# -----------------PROYECTO FINAL-----------------

## 1. IMPORTAR LIBRERIAS

In [1]:
import cv2 
import mediapipe as mp # se te corto el audio es verdad 
import tensorflow as tf
import numpy as np
import matplotlib.pyplot as plt
import os
#import time
#import threading
#import pyttsx3
from collections import Counter
#from tensorflow.keras.models import load_model

In [2]:
#def speak_async(engine, text):
#    threading.Thread(target=lambda: (engine.say(text), engine.runAndWait())).start()
num_camara=0

## 2. INICIALIZAR MEDIAPIPE

In [3]:
# Inicialización de MediaPipe
mp_pose = mp.solutions.pose
mp_hands = mp.solutions.hands
mp_draw = mp.solutions.drawing_utils


pose = mp_pose.Pose(
    min_detection_confidence=0.5,
    min_tracking_confidence=0.5,
    model_complexity=1  # Reducir la complejidad
)

hands = mp_hands.Hands(
    min_detection_confidence=0.5,
    min_tracking_confidence=0.5,
    max_num_hands=2,
    model_complexity=0  # Complejidad mínima
)

# Variables globales
data_dir = "sign_language_data_JUPYTER"
os.makedirs(data_dir, exist_ok=True)

sequence_length = 30  # Frames por secuencia
n_pose_landmarks = 33 * 3
n_hand_landmarks = 21 * 3
total_landmarks = n_pose_landmarks + (n_hand_landmarks * 2)

## 3. PROCESAR LOS FRAMES

In [4]:
def process_frame(frame):
    """Procesa un frame y retorna los resultados de pose y manos"""
    rgb_frame = cv2.cvtColor(frame, cv2.COLOR_BGR2RGB)
    pose_results = pose.process(rgb_frame)
    hands_results = hands.process(rgb_frame)
    return pose_results, hands_results

## 4. EXTRAER LOS LANDMARKS

In [5]:
def extract_landmarks(pose_results, hands_results):
    """Extrae y normaliza los landmarks de pose y manos"""
    landmarks = []

    if pose_results.pose_landmarks:
        pose_landmarks = [[lm.x, lm.y, lm.z] for lm in pose_results.pose_landmarks.landmark]
        landmarks.extend(np.array(pose_landmarks).flatten())
    else:
        landmarks.extend([0] * n_pose_landmarks)

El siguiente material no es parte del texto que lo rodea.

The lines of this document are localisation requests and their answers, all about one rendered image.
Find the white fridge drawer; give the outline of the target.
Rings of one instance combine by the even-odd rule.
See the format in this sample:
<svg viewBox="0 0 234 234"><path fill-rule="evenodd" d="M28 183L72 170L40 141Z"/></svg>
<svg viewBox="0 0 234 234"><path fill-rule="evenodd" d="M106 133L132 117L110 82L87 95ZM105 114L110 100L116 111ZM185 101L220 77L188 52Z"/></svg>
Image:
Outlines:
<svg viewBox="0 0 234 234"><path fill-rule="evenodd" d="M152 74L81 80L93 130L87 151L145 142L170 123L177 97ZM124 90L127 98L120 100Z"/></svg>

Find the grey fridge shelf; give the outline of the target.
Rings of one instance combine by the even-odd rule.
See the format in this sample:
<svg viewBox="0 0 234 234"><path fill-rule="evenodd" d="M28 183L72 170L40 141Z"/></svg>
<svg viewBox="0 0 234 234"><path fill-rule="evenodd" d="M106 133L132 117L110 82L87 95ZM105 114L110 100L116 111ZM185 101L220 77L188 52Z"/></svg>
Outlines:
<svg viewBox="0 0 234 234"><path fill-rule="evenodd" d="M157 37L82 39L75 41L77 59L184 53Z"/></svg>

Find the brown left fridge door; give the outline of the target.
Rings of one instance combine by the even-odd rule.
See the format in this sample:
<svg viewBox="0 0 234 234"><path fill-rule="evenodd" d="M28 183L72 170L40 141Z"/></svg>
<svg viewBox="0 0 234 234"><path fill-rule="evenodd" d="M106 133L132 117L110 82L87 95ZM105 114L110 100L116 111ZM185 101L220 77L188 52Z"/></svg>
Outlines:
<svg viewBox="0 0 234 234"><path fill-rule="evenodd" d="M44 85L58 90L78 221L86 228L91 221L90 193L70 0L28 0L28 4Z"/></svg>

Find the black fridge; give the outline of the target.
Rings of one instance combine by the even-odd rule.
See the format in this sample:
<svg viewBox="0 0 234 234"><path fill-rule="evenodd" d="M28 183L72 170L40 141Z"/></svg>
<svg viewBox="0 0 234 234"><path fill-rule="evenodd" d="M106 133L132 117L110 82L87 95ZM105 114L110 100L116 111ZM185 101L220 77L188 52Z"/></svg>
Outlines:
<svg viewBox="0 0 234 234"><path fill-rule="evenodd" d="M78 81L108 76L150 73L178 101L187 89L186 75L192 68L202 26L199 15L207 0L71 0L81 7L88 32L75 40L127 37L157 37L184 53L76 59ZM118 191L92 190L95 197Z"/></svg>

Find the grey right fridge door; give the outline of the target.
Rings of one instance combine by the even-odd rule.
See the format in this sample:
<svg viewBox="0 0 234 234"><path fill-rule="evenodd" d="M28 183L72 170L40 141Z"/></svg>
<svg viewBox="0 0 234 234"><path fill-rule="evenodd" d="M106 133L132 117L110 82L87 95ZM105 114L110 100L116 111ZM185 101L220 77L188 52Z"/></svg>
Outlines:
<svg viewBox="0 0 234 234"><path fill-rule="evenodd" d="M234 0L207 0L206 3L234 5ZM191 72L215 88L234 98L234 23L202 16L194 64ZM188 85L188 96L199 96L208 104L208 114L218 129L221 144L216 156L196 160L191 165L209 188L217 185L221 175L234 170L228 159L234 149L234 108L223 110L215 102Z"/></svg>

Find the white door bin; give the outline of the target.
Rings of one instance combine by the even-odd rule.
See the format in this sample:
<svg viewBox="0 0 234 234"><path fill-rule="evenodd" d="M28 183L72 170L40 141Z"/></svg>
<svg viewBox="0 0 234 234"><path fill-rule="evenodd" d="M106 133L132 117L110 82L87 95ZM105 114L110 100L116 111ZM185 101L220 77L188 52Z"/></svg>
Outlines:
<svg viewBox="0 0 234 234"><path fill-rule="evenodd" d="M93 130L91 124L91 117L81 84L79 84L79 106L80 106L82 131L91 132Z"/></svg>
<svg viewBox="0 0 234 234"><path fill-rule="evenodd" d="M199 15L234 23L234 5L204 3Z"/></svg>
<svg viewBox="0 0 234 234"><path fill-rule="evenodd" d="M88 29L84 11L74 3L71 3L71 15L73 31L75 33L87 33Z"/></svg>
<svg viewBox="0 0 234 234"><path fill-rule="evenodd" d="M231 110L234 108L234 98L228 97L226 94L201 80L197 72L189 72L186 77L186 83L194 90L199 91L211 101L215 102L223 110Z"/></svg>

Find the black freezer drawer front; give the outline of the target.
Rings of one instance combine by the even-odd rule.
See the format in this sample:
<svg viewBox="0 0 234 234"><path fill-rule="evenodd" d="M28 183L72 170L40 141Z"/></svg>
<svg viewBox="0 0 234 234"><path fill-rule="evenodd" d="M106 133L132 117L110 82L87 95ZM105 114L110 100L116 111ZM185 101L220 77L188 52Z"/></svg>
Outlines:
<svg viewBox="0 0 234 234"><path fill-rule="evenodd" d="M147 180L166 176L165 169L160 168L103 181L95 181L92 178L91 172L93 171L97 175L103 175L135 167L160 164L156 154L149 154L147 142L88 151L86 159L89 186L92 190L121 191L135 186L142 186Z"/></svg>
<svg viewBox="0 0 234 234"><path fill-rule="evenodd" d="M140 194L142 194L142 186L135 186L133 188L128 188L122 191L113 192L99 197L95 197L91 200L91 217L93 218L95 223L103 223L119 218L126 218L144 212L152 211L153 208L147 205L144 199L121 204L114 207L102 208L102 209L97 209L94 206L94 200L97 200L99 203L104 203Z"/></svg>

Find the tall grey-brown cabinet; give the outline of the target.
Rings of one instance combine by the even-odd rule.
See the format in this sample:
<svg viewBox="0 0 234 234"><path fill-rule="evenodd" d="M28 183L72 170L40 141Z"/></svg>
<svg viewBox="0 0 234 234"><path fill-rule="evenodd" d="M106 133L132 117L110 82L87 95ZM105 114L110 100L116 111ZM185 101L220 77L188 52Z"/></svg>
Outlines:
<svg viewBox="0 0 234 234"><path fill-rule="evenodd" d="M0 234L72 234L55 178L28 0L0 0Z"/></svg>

    hand_landmarks_list = []
    if hands_results.multi_hand_landmarks:
        for hand_landmarks in hands_results.multi_hand_landmarks[:2]:
            hand_points = [[lm.x, lm.y, lm.z] for lm in hand_landmarks.landmark]
            hand_landmarks_list.extend(np.array(hand_points).flatten())

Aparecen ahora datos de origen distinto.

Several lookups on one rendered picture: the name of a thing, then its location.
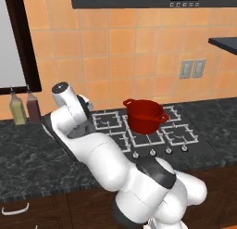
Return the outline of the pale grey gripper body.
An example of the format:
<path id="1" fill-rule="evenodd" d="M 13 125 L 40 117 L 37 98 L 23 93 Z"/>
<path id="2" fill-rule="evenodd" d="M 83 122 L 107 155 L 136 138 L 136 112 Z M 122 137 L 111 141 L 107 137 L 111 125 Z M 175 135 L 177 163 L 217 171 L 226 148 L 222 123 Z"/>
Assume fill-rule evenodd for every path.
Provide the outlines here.
<path id="1" fill-rule="evenodd" d="M 75 138 L 80 138 L 83 137 L 87 134 L 92 134 L 95 133 L 95 127 L 90 121 L 85 121 L 81 125 L 78 125 L 75 127 L 69 134 L 68 138 L 70 139 L 75 139 Z"/>

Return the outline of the dark red sauce bottle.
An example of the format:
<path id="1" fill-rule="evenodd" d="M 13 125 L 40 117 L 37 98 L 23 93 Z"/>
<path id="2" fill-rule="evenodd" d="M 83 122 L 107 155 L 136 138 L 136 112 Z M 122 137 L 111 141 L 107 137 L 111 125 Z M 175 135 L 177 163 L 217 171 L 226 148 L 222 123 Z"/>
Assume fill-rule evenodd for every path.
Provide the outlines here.
<path id="1" fill-rule="evenodd" d="M 41 121 L 41 112 L 39 108 L 38 99 L 35 95 L 32 94 L 32 92 L 28 92 L 27 110 L 31 122 Z"/>

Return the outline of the red cooking pot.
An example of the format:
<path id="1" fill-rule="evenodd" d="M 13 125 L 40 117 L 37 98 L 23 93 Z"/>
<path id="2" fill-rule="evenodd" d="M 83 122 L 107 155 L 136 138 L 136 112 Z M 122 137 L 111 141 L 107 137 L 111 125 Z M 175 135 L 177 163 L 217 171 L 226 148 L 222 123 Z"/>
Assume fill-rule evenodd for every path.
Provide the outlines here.
<path id="1" fill-rule="evenodd" d="M 168 114 L 157 102 L 129 98 L 123 105 L 127 110 L 130 129 L 138 134 L 152 134 L 161 123 L 168 121 Z"/>

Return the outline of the yellow oil bottle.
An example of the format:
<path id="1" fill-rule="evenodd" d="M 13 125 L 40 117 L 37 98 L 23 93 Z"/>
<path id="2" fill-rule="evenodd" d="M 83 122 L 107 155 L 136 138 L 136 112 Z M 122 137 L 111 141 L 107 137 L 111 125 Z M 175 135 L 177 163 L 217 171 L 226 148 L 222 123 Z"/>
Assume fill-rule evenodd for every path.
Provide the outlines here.
<path id="1" fill-rule="evenodd" d="M 26 112 L 23 107 L 22 100 L 17 97 L 14 91 L 11 93 L 11 100 L 10 100 L 10 110 L 16 125 L 22 125 L 26 123 L 27 117 Z"/>

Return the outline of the dark wood cupboard door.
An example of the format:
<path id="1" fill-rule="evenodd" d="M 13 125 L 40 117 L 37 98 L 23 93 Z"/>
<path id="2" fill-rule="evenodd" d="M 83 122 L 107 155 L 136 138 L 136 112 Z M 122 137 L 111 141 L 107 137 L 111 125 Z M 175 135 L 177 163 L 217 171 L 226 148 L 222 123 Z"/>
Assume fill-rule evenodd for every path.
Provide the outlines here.
<path id="1" fill-rule="evenodd" d="M 206 183 L 207 197 L 187 209 L 183 218 L 189 229 L 223 229 L 237 225 L 237 166 L 188 171 Z"/>
<path id="2" fill-rule="evenodd" d="M 123 229 L 112 215 L 114 195 L 101 188 L 67 193 L 73 229 Z"/>

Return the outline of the dark wood drawer front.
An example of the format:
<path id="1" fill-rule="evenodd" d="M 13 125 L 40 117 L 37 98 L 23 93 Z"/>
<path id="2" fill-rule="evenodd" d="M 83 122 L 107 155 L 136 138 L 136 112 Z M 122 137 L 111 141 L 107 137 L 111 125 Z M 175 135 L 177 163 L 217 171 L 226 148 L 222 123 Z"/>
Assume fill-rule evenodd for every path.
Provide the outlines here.
<path id="1" fill-rule="evenodd" d="M 28 211 L 14 216 L 4 216 L 5 211 L 21 210 L 30 203 Z M 72 229 L 69 205 L 65 194 L 23 199 L 0 200 L 0 229 Z"/>

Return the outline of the black gas hob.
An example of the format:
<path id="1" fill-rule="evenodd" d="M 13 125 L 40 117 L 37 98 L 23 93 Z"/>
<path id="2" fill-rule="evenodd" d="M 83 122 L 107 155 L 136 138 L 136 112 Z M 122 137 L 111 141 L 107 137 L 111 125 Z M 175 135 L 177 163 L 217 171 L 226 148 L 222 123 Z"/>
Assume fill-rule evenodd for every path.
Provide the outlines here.
<path id="1" fill-rule="evenodd" d="M 216 150 L 197 131 L 193 124 L 177 106 L 164 106 L 169 119 L 161 123 L 158 130 L 152 134 L 138 134 L 128 125 L 128 116 L 125 108 L 98 110 L 91 113 L 90 120 L 95 130 L 110 136 L 120 147 L 123 154 L 135 162 L 133 152 L 141 156 L 150 156 L 153 149 L 156 157 L 167 160 L 174 165 L 177 159 L 193 159 L 194 157 L 212 157 Z M 188 147 L 187 152 L 181 151 L 181 146 Z M 172 149 L 172 154 L 167 154 L 165 149 Z"/>

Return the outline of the dark framed window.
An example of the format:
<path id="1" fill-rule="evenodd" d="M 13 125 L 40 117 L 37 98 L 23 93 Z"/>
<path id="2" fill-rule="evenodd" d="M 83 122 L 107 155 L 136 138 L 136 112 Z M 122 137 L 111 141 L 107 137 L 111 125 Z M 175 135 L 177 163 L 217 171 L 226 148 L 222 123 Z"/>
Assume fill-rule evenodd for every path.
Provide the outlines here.
<path id="1" fill-rule="evenodd" d="M 42 86 L 23 0 L 0 0 L 0 95 Z"/>

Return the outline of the grey wall socket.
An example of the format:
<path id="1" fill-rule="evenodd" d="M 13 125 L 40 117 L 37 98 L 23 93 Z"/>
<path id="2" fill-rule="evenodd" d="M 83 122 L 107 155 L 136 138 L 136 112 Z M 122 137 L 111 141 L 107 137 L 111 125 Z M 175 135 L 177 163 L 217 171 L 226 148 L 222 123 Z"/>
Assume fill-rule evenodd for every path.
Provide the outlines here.
<path id="1" fill-rule="evenodd" d="M 189 79 L 191 76 L 192 67 L 193 67 L 193 60 L 192 59 L 183 60 L 181 63 L 180 78 L 181 79 Z"/>
<path id="2" fill-rule="evenodd" d="M 206 64 L 206 60 L 204 58 L 197 59 L 194 62 L 193 74 L 192 74 L 193 78 L 201 78 L 202 77 L 204 68 L 205 68 L 205 64 Z"/>

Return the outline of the dark wall shelf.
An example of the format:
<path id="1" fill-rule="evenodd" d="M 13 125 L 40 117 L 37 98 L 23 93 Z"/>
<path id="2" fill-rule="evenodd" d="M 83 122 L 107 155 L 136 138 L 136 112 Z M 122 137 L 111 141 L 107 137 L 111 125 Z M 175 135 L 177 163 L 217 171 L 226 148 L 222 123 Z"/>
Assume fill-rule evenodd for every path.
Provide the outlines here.
<path id="1" fill-rule="evenodd" d="M 237 56 L 237 37 L 209 38 L 208 42 L 211 45 Z"/>

    while len(hand_landmarks_list) < n_hand_landmarks * 2:
        hand_landmarks_list.extend([0] * n_hand_landmarks)

    landmarks.extend(hand_landmarks_list)
    return np.array(landmarks)


## 5. RECOLLECION DE DATOS 

In [6]:
def collect_data(data_dir, sign_name, sequence_length):
    """Recolecta secuencias de movimiento para una seña específica"""
    sign_dir = os.path.join(data_dir, sign_name)
    os.makedirs(sign_dir, exist_ok=True)

    cap = cv2.VideoCapture(num_camara)  # Cambiar índice si usas DroidCam u otra cámara
    if not cap.isOpened():
        print("Error: No se pudo abrir la cámara")
        return

    total_sequences = int(input("Número de secuencias a recolectar (recomendado: 20-30): "))

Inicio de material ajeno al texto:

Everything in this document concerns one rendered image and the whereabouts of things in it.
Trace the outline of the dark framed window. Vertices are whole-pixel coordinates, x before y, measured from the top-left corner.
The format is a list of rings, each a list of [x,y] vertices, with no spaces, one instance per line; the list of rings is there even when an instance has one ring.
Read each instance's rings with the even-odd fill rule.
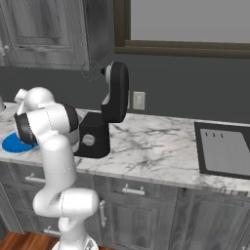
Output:
[[[116,54],[250,59],[250,43],[133,40],[131,0],[113,0],[113,20]]]

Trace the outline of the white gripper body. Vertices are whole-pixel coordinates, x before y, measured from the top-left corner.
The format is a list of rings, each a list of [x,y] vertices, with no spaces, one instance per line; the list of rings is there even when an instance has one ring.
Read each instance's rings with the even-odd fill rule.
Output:
[[[27,91],[25,89],[19,89],[19,91],[17,92],[17,94],[16,94],[16,96],[14,98],[14,101],[17,104],[21,104],[22,101],[24,100],[26,94],[27,94]]]

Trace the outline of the silver mixer knob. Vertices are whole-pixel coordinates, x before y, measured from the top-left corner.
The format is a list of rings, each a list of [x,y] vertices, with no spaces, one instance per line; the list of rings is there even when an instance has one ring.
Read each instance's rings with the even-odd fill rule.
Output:
[[[86,146],[92,146],[95,143],[96,139],[93,135],[86,134],[82,138],[82,143]]]

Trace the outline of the grey sink basin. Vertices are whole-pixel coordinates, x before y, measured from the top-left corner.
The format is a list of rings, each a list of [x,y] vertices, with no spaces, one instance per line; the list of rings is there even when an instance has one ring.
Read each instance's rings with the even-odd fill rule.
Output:
[[[250,180],[250,127],[195,122],[201,174]]]

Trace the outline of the blue round plate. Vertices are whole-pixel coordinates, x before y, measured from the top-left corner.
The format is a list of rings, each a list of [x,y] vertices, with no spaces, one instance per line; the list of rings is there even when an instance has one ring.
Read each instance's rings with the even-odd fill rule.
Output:
[[[5,151],[12,153],[20,153],[25,151],[30,151],[33,148],[37,148],[38,143],[34,143],[33,145],[25,144],[21,141],[21,139],[17,136],[16,133],[12,133],[7,136],[2,142],[2,148]]]

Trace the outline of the grey drawer front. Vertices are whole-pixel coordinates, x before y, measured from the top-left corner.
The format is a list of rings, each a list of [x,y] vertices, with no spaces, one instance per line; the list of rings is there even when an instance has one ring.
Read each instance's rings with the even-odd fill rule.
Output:
[[[123,193],[122,189],[126,184],[129,185],[129,188],[139,189],[140,187],[144,187],[146,192],[143,197],[155,198],[164,201],[172,201],[177,196],[178,189],[176,187],[169,187],[159,184],[125,180],[125,179],[115,179],[110,178],[108,180],[109,190],[112,192]]]
[[[9,170],[11,171],[14,180],[18,183],[34,185],[37,187],[43,187],[45,185],[35,182],[28,182],[25,180],[25,177],[29,176],[31,173],[34,173],[37,178],[45,179],[42,167],[17,164],[17,163],[9,163],[8,167]],[[94,177],[89,174],[78,173],[75,185],[78,188],[94,189],[95,188]]]
[[[11,192],[9,198],[24,231],[45,233],[43,230],[48,226],[51,226],[52,230],[60,231],[58,218],[45,218],[36,215],[32,209],[32,202],[22,199],[17,190]]]

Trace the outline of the white wall outlet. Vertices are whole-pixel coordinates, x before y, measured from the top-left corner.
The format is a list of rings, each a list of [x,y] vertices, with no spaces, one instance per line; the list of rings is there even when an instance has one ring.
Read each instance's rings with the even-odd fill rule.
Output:
[[[133,93],[133,109],[144,110],[146,105],[146,93],[134,92]]]

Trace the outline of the black stand mixer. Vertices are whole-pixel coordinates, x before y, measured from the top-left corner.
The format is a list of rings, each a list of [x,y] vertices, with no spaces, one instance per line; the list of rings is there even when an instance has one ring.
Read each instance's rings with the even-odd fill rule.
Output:
[[[109,124],[121,123],[129,101],[129,71],[125,63],[112,62],[100,73],[108,84],[101,112],[89,111],[79,125],[79,149],[75,156],[103,158],[110,153]]]

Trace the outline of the grey wall cupboard door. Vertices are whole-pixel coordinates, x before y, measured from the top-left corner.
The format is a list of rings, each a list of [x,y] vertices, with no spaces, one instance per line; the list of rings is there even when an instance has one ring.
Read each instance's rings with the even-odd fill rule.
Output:
[[[90,63],[84,0],[0,0],[8,66],[77,70]]]

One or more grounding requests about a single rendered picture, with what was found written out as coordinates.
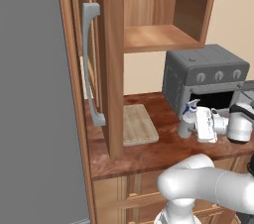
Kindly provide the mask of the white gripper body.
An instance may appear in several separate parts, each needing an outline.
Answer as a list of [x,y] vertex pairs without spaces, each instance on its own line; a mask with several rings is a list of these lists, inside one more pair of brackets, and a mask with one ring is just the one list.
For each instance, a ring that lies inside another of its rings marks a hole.
[[217,142],[217,136],[213,130],[213,120],[209,108],[197,108],[195,128],[197,132],[197,140],[200,143],[215,144]]

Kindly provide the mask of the grey spray bottle blue nozzle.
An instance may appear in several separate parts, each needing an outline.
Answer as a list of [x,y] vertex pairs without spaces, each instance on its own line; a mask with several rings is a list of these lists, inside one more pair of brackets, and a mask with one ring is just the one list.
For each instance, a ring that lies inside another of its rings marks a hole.
[[178,129],[178,134],[181,138],[189,138],[191,130],[194,128],[196,122],[197,103],[199,99],[189,101],[183,111],[181,122]]

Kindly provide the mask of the light wooden cutting board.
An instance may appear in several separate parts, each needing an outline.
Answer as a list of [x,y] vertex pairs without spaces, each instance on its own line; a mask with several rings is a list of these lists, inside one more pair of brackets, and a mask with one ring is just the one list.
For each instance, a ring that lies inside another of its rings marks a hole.
[[123,107],[123,145],[136,146],[159,141],[158,132],[143,104]]

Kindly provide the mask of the wooden cabinet door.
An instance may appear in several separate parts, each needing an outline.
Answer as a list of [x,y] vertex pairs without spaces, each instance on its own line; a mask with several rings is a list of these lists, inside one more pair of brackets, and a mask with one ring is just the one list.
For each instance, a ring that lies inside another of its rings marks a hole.
[[124,72],[124,1],[72,0],[77,52],[83,58],[82,6],[98,3],[100,15],[88,31],[88,72],[91,98],[97,112],[103,113],[103,131],[109,156],[123,155],[123,72]]

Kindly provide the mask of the wooden base cabinet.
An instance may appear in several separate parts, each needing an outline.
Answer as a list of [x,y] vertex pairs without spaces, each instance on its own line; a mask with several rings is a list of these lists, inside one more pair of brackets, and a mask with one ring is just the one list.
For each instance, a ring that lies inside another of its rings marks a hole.
[[[153,224],[166,200],[159,194],[160,170],[97,180],[93,183],[97,224]],[[215,203],[197,200],[201,224],[243,224],[241,217]]]

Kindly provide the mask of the grey toaster oven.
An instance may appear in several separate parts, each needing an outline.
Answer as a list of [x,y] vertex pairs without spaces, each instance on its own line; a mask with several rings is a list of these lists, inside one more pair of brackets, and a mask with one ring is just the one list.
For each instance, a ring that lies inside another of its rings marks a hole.
[[167,51],[162,92],[179,118],[195,99],[198,106],[227,109],[237,101],[249,67],[220,45]]

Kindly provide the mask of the wooden fridge side panel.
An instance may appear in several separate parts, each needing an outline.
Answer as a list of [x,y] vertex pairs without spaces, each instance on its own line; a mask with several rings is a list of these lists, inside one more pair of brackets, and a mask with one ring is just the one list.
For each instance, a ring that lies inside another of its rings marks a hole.
[[86,121],[84,111],[84,98],[82,89],[82,77],[80,62],[75,43],[74,35],[74,22],[71,7],[71,0],[60,0],[62,18],[63,18],[63,31],[65,38],[65,46],[67,51],[67,60],[71,80],[71,90],[73,95],[75,119],[77,124],[77,131],[79,136],[79,146],[81,153],[83,176],[86,187],[87,203],[90,215],[90,223],[96,223],[95,206],[93,200],[92,181],[90,173],[90,164],[87,147],[87,134],[86,134]]

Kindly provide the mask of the grey fridge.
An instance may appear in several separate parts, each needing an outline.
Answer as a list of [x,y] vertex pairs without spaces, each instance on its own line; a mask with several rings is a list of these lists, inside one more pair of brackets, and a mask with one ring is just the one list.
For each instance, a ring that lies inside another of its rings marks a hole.
[[0,224],[90,224],[60,0],[0,0]]

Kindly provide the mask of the wooden wall cabinet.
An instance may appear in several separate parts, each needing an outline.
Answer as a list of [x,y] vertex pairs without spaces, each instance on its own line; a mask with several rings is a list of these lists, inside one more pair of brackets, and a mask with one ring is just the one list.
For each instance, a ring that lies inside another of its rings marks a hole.
[[204,46],[214,0],[124,0],[124,52]]

    print("\nInstrucciones:")
    print(f"1. Cada secuencia grabará {sequence_length} frames de movimiento")
    print("2. Presiona ESPACIO para iniciar cada secuencia")
    print("3. Realiza el movimiento completo de la seña")
    print("4. La grabación se detendrá automáticamente")
    print("5. Presiona ESC para cancelar")

    sequence_count = 0
    frame_count = 0
    is_recording = False
    current_sequence = []

    frame_skip = 2  # Procesar un frame de cada 2
    frame_counter = 0

    while sequence_count < total_sequences:
        ret, frame = cap.read()
        if not ret:
            break

        frame_counter += 1
        if frame_counter % frame_skip != 0:
            continue

        frame = cv2.flip(frame, 1)
        pose_results, hands_results = process_frame(frame)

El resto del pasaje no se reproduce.